In April 2006, a jury trial took place only on the issue of liability. The sole issue at stake was if Ellis had gotten the necessary medical paperwork from Franzen before May 28, 2002. If it had not acquired the requisite paperwork, Franzen was not eligible for FMLA protection. If it had, then its discharge of Franzen was in violation of FMLA laws.

To support his case, Franzen offered the testimony of Tamara Herman, an office worker employed by his personal physician, who testified that she had faxed a note from Franzen’s physician to Ellis’ HR department stating that he was unable to come back to work in the short term.

Interestingly, Herman also testified that she did not notice Franzen’s having difficulties walking in or around the doctor’s office. While an unimpaired walk is not a sign of Franzen’s ability to come back to work, he would later contend that he could in fact have worked and earned a paycheck.

Ellis countered through testimony from the HR manager who testified that she had not acquired the necessary paperwork from Franzen before May 28, 2002, despite several phone calls letting him known that she had to get it by that date. She also explicitly denied having obtained the relevant fax from the doctor’s office before May 28.

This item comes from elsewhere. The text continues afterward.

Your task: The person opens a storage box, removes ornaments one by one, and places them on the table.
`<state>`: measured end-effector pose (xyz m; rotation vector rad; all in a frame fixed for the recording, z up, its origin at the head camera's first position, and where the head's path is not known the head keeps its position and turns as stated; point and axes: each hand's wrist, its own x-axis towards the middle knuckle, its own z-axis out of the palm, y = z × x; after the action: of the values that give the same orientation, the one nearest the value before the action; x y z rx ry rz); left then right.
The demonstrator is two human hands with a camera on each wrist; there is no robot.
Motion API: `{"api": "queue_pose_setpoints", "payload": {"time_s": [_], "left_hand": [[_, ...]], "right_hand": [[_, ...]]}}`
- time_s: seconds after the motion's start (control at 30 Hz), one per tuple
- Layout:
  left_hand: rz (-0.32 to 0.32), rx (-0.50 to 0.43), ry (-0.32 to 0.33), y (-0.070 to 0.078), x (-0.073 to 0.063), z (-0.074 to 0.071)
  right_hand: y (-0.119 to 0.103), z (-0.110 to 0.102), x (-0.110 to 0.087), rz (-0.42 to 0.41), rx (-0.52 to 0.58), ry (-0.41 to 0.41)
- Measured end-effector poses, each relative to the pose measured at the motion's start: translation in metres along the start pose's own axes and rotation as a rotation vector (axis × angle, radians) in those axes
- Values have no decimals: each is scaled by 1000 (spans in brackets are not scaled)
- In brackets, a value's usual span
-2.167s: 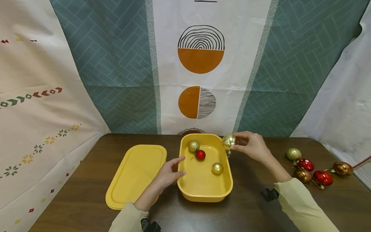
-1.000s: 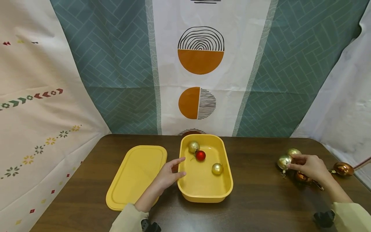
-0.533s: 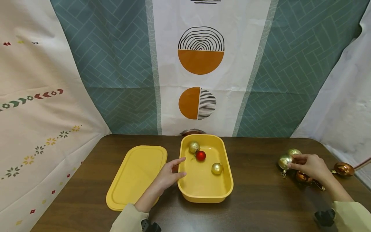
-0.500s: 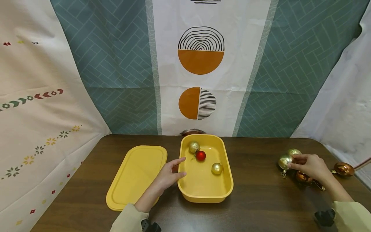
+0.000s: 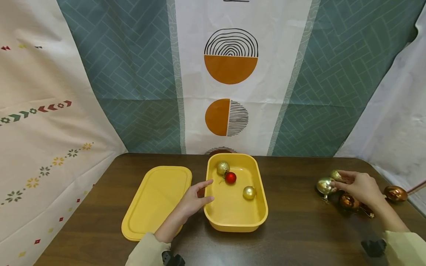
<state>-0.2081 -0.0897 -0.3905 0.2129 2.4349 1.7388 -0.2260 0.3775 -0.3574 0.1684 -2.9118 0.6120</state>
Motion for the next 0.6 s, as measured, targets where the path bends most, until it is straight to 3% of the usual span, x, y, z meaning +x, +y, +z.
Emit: {"api": "queue_pose_setpoints", "payload": {"time_s": [0.3,0.6], "left_hand": [[3,-14,-1,-1,1,-1],[6,-20,-3,0,0,0]], "right_hand": [[-58,4,16,-80,89,13],[-117,28,35,-195,255,-44]]}}
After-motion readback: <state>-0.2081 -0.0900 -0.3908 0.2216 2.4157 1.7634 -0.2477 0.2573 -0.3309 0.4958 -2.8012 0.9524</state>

After deliberation, the jury established that that Ellis had turned in the requested medical paperwork by May 28, 2002.

Determining the Damages of the FMLA Violation

The district court then held trial to figure out the appropriate quantity of damages to award to Franzen, who sought almost $1 million in both back pay and pay that he would have earned from May 28, 2002 all the way through to his planned retirement at age 65.

Ellis offered evidence that Franzen was either reluctant or unable to come back to work at any moment after his accident, and therefore ineligible to earn any kind of pay whatsoever. The company pointed to Franzen’s earlier deposition assertions that he was totally disabled and unable to work after his accident. Ellis also offered testimony from the surgeon and pointed out that Franzen had declined to appear for depositions because he had claimed to have been too ailing to attend. The company also asserted that Franzen failed to mitigate his financial losses by searching for alternate employment.

On April 3, 2007, the district court agreed with the employer, determining that Franzen had not established that he was eligible for any damages and saying that if Franzen had been able to work and earn money (back pay), “there is no evidence that he mitigated his damages.”

The court also pointed out that Franzen was never able to convincingly push back against Ellis’ assertion that he was either unable or unwilling to work after getting into the automobile accident, despite testimony from two doctors who had treated him.

The Fight Over Attorney’s Fees

Next, Franzen asserted that he was eligible for an award of attorneys’ fees because the jury had discovered that his former employer had violated FMLA laws. He argued that the jury’s verdict on the issue of liability was enough to shift his fees to Ellis.

However, US federal court found that Ellis would have been responsible for attorney’s fees if Franzen had been awarded damages. Since he was not, the court found that Franzen never suffered financial damages and therefore could not get his attorney’s fees covered.

FMLA Court Case Conclusions

While the FMLA court case determined that Ellis had acted improperly when it came to handling Franzen’s request for unpaid leave, the decision did not mean that the company had stripped him of his ability to earn wages.

Had a court established that Franzen was entitled to a single dollar, it appears likely that he would have been able to shift his attorney’s fees over to the defendant.